** Exercise instructions **
Beginning with the first line of the data below, reproduce every line unchanged, ending with the line that holds "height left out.".
-- Opening Marker --
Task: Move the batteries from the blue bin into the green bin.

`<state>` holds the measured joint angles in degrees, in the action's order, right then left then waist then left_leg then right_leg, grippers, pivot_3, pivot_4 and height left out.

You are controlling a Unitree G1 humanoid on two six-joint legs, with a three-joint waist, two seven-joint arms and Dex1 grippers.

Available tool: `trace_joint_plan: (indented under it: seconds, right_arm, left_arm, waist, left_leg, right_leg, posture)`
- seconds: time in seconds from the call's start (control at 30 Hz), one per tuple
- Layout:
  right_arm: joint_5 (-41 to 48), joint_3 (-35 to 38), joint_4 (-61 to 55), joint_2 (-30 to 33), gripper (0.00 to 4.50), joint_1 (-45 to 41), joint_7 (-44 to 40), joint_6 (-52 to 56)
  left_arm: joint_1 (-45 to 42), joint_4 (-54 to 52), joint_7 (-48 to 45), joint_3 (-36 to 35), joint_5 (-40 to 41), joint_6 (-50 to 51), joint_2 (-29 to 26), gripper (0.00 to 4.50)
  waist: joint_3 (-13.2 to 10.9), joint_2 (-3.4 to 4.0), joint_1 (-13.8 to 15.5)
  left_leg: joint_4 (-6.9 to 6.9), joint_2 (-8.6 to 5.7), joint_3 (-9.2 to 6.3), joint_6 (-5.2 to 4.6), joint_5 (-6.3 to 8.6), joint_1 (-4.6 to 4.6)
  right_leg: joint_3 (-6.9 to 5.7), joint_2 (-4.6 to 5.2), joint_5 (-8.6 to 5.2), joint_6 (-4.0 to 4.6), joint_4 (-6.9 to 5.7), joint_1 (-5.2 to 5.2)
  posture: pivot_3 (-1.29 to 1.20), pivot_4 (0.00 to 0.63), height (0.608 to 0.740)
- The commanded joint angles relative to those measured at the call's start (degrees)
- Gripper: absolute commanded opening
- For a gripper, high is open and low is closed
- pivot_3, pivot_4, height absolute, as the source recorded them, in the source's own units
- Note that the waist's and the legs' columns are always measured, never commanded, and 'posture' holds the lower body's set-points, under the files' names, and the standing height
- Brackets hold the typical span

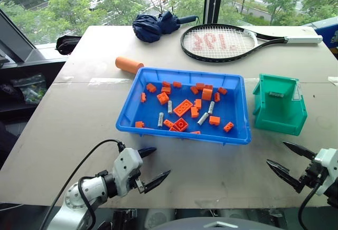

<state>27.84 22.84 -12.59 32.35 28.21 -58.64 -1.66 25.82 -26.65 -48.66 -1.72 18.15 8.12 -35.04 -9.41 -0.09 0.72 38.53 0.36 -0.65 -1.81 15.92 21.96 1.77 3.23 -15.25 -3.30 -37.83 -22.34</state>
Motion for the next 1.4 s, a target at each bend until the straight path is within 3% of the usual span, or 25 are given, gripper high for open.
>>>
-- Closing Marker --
** Exercise solution **
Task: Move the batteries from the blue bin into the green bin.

`<state>` holds the measured joint angles in degrees, in the action's order, right then left then waist then left_leg then right_leg, grippers, pivot_3, pivot_4 and height left out.

A complete answer has now been given.